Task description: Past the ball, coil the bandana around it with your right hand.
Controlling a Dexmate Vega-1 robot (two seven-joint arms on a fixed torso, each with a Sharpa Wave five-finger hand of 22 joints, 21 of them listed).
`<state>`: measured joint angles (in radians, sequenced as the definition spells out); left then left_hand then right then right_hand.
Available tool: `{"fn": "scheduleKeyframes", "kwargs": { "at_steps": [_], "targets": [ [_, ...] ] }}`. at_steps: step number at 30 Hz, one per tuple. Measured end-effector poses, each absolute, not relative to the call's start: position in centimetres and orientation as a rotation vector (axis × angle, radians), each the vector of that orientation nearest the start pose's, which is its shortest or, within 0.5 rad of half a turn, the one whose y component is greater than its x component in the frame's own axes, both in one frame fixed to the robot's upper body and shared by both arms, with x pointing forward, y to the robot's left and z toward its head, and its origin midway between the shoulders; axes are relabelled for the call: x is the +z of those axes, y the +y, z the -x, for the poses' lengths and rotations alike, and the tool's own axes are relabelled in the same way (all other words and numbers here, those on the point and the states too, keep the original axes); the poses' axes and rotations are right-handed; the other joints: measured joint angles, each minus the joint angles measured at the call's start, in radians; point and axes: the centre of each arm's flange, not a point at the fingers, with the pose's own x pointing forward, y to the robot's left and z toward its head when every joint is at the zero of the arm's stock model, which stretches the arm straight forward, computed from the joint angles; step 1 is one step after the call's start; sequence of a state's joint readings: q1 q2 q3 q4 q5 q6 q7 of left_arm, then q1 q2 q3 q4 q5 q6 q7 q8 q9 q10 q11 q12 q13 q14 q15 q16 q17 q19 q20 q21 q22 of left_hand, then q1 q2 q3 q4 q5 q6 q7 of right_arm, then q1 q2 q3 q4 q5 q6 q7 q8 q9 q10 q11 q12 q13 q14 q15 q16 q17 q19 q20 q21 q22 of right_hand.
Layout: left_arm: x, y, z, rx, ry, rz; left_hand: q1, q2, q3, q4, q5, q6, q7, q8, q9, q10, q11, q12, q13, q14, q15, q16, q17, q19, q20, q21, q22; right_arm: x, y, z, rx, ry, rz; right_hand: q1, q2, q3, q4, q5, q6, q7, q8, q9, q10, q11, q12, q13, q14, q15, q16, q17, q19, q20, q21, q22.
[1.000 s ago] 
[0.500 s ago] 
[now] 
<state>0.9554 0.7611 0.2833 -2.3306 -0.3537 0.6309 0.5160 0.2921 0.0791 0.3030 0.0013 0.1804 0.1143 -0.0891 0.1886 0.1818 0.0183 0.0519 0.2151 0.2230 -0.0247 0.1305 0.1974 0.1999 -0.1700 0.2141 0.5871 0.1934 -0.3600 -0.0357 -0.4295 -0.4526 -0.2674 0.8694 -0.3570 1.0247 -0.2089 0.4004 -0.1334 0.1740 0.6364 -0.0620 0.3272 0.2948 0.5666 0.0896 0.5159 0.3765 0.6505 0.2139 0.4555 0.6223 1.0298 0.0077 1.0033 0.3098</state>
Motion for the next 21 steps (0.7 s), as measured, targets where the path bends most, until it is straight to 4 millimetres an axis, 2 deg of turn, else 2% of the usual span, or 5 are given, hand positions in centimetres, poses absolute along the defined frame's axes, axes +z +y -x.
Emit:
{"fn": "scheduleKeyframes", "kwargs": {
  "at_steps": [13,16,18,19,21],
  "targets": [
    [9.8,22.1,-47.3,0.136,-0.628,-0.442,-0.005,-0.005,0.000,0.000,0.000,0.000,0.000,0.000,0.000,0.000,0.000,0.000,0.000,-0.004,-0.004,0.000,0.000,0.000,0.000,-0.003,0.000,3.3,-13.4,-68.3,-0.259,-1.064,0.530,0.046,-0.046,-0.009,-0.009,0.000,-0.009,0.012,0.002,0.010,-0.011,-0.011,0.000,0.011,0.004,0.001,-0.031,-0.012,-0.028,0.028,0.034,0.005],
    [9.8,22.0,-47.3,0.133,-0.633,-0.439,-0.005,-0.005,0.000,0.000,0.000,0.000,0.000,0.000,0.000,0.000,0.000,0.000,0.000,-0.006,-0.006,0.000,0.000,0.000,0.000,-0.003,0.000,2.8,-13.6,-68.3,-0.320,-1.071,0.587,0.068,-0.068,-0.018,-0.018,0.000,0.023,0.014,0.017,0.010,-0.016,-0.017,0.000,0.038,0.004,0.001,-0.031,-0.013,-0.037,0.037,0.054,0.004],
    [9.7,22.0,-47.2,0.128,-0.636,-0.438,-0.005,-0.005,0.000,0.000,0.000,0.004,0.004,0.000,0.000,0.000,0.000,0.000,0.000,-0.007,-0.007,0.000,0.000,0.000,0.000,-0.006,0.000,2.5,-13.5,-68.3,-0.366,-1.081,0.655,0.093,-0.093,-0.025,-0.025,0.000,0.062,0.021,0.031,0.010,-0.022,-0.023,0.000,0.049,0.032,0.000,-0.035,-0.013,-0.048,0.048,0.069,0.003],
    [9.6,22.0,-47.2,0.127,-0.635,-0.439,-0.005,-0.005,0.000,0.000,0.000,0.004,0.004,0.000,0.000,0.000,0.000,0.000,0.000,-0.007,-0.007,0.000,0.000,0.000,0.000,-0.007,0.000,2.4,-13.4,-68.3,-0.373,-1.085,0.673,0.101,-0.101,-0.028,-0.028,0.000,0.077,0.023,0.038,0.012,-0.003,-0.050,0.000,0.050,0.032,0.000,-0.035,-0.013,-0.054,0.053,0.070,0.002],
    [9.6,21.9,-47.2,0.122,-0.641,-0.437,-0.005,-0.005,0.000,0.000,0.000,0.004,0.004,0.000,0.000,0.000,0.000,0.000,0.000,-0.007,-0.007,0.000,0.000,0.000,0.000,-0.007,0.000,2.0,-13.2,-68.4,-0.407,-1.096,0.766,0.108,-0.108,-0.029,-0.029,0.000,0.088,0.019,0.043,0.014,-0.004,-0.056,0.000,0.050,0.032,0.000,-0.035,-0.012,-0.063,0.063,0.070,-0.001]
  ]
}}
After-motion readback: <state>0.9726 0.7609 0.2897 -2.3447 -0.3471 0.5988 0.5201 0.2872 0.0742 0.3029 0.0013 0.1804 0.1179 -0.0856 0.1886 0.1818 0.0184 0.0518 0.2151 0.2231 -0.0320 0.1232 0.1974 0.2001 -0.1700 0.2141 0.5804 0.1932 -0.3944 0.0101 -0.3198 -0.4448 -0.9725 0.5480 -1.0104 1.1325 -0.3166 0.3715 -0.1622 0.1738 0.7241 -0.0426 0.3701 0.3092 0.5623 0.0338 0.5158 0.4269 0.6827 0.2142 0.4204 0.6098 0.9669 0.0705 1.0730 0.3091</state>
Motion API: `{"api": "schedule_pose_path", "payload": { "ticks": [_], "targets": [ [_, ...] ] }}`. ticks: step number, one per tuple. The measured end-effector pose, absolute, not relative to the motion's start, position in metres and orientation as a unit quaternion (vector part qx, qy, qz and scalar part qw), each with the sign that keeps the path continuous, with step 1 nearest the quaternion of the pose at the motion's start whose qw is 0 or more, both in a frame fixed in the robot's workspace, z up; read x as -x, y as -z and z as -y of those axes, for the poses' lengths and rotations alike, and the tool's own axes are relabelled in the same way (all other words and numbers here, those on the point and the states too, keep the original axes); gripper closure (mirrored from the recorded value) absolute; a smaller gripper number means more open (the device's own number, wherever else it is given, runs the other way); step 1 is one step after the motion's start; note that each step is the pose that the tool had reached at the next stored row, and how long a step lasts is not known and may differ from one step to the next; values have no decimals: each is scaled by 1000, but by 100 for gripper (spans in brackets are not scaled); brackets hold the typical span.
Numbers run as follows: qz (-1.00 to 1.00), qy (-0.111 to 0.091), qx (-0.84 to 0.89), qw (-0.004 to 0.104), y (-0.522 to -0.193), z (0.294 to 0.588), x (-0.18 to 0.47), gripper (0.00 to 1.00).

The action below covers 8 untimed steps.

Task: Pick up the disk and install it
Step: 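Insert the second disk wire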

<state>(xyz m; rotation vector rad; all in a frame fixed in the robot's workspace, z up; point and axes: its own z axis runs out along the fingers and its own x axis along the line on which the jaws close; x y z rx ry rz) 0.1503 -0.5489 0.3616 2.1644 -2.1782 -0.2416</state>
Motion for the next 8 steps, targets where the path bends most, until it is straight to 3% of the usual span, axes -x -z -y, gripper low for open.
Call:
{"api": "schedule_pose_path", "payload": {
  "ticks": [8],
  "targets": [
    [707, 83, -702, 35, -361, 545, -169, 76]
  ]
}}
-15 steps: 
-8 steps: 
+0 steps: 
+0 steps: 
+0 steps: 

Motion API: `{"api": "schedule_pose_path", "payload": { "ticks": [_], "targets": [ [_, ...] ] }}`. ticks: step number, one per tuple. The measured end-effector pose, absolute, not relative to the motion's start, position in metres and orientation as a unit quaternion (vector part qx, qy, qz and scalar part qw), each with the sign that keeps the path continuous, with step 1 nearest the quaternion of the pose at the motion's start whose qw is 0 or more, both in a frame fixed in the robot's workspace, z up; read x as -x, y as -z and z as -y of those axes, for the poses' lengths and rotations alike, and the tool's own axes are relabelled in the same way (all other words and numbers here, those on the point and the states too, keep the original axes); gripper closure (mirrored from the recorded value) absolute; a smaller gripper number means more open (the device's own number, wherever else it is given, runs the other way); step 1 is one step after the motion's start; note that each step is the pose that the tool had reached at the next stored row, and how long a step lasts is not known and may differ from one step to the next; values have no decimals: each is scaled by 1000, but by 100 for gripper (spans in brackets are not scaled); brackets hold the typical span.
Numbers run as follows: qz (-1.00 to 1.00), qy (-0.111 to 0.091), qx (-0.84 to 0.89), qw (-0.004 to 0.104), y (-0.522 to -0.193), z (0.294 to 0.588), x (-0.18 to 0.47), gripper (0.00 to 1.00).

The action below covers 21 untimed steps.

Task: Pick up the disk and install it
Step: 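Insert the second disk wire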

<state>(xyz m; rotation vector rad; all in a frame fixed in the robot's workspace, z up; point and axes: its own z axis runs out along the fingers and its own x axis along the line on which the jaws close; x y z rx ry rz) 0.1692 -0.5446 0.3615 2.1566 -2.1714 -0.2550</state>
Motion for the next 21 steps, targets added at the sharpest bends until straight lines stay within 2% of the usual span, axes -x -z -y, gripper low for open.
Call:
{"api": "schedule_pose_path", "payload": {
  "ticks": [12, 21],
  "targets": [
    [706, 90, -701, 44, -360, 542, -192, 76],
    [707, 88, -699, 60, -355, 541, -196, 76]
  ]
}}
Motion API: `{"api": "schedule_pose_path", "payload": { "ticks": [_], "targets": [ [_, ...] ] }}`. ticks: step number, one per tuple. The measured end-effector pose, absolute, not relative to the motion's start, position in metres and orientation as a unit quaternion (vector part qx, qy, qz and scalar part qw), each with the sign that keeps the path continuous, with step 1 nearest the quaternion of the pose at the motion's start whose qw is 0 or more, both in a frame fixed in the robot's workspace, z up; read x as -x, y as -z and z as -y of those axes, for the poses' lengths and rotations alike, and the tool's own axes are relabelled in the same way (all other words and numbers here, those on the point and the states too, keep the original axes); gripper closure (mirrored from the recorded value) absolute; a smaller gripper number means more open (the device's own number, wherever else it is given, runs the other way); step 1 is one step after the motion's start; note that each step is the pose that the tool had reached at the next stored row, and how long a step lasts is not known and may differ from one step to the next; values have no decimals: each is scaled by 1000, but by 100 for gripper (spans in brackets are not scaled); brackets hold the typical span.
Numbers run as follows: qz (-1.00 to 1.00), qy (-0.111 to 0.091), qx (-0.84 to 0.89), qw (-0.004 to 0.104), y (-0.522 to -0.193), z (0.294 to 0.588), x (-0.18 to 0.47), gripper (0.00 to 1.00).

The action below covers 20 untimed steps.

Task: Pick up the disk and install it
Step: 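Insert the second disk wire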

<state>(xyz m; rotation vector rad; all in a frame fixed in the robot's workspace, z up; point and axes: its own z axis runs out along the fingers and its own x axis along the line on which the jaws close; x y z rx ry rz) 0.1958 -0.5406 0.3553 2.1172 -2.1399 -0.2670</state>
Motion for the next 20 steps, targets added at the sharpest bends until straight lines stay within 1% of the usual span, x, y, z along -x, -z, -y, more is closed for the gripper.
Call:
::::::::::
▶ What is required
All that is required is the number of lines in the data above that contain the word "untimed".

▶ Your solution
3